# Ars antiqua the sould of ancient lore very evocative statement im in love whit it!



## deprofundis (Apr 25, 2014)

Let focus on ARS ANTIQUA.

Ockay spare all this wicked stuff ars antttiqua , my favorite inculde

Ancient roman chant
Mozarabic chants
Sarum Chants
Gregorrrian 
Ambrosian
Cisterian

But what i find apparent to gregorriana not straight forward Gregorian music is the wonderful and sublime Le Graduel d'Aliénor de Bretagne and i discover lately the talent of an ars vetus ars nova composer before incepttion, thee great Petrus Cruce (in french Pierre De la Croix, i only found two rrecorind of is work spparse and thin 3 or 4 song that it, is there more a ffull cd or lp of Petrus Cruce ??


----------



## Mandryka (Feb 22, 2013)

This may be a stupid question, but is Aliénor de Bretagne the same as Aliénar d’Aquitaine? The former has a lovely recording by Laurence Bisset (De Caelis), the latter a lovely recording by Marcel Pérès (Ensemble Organum)

Anyway, De Profundis, even if not, you should check out both, they’re very good.

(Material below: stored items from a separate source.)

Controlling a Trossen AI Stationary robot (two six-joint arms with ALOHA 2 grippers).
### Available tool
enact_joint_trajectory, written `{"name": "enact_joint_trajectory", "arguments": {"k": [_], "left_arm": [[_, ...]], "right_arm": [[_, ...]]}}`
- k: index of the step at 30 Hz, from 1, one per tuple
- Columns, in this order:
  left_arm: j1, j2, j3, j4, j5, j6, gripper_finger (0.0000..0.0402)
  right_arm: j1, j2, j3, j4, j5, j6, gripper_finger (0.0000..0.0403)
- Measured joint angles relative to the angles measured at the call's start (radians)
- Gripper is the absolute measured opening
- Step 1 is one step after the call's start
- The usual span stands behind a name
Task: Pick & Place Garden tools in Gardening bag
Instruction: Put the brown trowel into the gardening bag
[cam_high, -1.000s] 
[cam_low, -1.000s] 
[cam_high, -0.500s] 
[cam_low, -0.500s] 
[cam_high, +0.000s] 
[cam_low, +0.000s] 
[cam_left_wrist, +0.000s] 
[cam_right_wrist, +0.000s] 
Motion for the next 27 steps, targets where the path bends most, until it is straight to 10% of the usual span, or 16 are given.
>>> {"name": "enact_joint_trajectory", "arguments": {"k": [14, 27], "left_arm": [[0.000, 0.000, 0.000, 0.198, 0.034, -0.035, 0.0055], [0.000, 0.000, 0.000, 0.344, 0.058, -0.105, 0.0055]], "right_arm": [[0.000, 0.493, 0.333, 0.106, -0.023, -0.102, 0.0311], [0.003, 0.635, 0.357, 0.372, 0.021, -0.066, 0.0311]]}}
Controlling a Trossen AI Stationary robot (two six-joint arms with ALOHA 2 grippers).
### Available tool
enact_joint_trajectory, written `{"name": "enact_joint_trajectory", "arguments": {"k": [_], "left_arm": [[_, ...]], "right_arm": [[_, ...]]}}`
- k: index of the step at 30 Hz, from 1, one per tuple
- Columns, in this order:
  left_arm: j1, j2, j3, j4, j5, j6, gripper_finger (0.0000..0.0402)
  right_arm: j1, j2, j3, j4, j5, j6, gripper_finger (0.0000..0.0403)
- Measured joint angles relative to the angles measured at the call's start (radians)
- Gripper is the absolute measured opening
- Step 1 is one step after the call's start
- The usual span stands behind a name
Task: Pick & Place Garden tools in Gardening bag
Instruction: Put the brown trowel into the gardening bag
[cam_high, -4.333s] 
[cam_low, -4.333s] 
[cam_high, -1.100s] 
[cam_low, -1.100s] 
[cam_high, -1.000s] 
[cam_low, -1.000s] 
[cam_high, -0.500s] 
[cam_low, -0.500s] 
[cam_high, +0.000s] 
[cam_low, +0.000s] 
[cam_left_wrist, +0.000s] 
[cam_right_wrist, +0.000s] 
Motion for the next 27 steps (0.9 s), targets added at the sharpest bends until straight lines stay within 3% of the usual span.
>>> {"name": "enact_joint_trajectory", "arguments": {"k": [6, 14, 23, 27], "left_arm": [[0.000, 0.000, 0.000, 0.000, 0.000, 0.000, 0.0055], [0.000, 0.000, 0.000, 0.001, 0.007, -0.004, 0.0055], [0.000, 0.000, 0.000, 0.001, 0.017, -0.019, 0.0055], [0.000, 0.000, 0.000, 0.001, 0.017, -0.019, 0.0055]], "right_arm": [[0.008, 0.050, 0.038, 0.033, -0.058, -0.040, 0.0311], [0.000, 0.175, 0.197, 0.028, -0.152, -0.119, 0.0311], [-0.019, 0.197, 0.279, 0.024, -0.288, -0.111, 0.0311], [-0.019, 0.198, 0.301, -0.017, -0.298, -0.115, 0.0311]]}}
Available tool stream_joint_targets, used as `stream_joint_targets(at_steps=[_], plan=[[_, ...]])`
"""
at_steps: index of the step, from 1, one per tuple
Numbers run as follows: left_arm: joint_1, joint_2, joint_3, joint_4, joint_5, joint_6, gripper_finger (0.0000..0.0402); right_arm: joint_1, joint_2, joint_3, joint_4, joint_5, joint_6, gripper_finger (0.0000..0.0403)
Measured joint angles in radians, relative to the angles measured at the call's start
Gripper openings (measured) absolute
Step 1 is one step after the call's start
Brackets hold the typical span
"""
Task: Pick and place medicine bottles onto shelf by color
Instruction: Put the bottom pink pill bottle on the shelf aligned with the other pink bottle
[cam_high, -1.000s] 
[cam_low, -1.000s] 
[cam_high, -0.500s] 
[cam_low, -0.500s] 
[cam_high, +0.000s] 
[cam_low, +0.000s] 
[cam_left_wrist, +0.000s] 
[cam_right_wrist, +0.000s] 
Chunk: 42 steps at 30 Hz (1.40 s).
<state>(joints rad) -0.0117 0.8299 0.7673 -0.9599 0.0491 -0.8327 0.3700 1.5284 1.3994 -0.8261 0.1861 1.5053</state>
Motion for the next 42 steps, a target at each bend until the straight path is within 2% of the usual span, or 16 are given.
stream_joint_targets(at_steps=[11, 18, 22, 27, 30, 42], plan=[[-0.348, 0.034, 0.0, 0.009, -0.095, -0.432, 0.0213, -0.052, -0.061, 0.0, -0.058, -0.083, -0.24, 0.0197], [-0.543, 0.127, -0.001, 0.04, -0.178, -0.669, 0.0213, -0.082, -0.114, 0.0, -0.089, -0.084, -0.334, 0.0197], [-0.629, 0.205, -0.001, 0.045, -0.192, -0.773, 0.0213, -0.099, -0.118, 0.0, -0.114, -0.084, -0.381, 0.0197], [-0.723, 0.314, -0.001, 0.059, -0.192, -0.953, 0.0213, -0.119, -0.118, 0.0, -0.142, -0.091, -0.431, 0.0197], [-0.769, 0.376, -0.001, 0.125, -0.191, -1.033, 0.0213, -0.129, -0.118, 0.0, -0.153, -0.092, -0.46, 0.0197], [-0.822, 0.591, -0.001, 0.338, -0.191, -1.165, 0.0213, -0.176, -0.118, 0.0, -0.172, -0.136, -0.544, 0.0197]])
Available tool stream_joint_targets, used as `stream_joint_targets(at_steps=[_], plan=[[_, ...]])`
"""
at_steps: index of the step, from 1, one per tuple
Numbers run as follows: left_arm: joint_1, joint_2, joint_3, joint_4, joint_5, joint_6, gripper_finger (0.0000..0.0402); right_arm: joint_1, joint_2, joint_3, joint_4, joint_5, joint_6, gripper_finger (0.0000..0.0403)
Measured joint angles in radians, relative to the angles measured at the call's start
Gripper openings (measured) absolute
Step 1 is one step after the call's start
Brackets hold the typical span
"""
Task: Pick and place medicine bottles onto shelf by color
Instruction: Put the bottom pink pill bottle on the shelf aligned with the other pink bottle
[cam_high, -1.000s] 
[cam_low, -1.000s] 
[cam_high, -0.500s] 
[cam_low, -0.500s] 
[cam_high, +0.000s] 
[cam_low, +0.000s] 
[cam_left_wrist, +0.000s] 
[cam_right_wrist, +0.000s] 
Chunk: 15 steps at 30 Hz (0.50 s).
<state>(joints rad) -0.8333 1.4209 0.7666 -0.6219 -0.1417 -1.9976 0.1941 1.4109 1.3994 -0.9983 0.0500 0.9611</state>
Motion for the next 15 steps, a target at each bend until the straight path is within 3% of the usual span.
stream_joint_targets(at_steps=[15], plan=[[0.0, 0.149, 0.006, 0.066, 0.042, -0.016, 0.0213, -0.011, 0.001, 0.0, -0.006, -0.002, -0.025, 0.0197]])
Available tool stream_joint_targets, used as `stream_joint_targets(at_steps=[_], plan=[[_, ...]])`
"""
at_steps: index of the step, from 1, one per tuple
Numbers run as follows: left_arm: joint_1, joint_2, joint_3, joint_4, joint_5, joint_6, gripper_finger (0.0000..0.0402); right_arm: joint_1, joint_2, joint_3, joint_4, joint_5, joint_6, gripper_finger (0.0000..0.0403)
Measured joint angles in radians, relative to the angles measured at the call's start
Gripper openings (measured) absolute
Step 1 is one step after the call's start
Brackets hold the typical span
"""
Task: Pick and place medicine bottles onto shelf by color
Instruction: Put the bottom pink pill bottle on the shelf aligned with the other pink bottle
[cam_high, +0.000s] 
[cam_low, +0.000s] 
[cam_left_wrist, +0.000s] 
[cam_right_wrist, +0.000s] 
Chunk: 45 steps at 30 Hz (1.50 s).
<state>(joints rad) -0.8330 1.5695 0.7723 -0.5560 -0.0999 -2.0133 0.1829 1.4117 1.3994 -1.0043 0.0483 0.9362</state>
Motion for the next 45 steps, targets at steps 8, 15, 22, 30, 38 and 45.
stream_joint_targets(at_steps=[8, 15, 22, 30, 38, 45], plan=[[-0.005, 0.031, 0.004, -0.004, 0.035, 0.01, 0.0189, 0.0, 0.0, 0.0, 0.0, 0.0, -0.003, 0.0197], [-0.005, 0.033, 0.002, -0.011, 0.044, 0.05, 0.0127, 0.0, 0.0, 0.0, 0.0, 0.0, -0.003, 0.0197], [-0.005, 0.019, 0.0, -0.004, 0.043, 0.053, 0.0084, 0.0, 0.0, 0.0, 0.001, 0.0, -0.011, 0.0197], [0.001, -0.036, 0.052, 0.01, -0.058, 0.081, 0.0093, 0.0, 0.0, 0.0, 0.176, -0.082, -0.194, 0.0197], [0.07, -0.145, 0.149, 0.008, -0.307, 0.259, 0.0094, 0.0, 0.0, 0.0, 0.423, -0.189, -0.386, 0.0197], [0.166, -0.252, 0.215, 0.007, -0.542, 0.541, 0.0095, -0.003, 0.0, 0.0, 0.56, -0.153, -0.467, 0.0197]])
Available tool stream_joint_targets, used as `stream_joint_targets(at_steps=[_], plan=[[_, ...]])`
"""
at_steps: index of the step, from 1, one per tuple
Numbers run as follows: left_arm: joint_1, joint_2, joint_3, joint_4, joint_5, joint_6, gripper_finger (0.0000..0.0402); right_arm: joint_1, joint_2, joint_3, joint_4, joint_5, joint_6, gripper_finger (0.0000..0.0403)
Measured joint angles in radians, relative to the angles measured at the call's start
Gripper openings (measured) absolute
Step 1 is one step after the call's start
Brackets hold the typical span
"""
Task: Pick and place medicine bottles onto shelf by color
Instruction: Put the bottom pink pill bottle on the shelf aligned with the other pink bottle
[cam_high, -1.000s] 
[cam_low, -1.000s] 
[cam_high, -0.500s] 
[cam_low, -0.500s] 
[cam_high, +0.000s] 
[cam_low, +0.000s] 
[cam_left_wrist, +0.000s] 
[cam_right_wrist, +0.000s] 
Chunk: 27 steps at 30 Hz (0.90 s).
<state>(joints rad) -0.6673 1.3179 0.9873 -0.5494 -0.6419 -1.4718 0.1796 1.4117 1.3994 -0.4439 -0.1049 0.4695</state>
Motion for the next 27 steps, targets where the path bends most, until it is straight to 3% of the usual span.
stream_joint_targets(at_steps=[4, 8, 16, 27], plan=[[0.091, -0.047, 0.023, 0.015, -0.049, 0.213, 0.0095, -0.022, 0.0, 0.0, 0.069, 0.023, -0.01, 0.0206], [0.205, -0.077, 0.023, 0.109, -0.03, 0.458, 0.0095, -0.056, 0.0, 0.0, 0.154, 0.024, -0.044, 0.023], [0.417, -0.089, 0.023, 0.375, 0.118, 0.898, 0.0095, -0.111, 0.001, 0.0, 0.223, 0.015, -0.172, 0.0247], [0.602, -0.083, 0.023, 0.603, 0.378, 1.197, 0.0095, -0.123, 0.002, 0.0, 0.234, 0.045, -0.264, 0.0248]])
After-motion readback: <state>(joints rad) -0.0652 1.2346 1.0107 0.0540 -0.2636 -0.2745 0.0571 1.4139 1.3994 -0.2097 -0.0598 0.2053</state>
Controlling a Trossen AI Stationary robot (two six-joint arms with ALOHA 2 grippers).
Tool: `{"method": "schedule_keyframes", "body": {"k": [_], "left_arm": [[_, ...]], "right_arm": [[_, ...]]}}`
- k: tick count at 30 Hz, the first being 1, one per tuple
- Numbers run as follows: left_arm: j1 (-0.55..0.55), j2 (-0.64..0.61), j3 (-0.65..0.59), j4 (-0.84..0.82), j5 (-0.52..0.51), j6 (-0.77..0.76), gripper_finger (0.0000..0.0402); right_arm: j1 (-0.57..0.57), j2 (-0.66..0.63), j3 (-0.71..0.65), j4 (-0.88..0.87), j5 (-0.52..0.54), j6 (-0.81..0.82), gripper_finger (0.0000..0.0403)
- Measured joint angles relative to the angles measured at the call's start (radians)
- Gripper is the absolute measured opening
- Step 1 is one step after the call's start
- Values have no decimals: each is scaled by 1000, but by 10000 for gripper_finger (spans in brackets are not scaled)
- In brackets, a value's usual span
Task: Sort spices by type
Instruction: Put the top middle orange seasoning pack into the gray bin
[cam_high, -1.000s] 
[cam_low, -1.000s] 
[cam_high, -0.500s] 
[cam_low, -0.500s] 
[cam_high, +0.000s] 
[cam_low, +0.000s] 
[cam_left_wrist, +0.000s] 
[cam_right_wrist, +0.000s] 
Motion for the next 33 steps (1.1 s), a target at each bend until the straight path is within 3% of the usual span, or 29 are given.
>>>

Thomas Forrest Kelly has written a very highly regarded book on musical notation, I haven’t read it but I know it has a CD by the US group Blue Heron, they sing a polyphonic piece by Petrus de Cruce, a macaronic motet, so I guess he’s discussed in the book. David Munrow recorded one of the motets with The Early Music Consort of London, I like it very much.


----------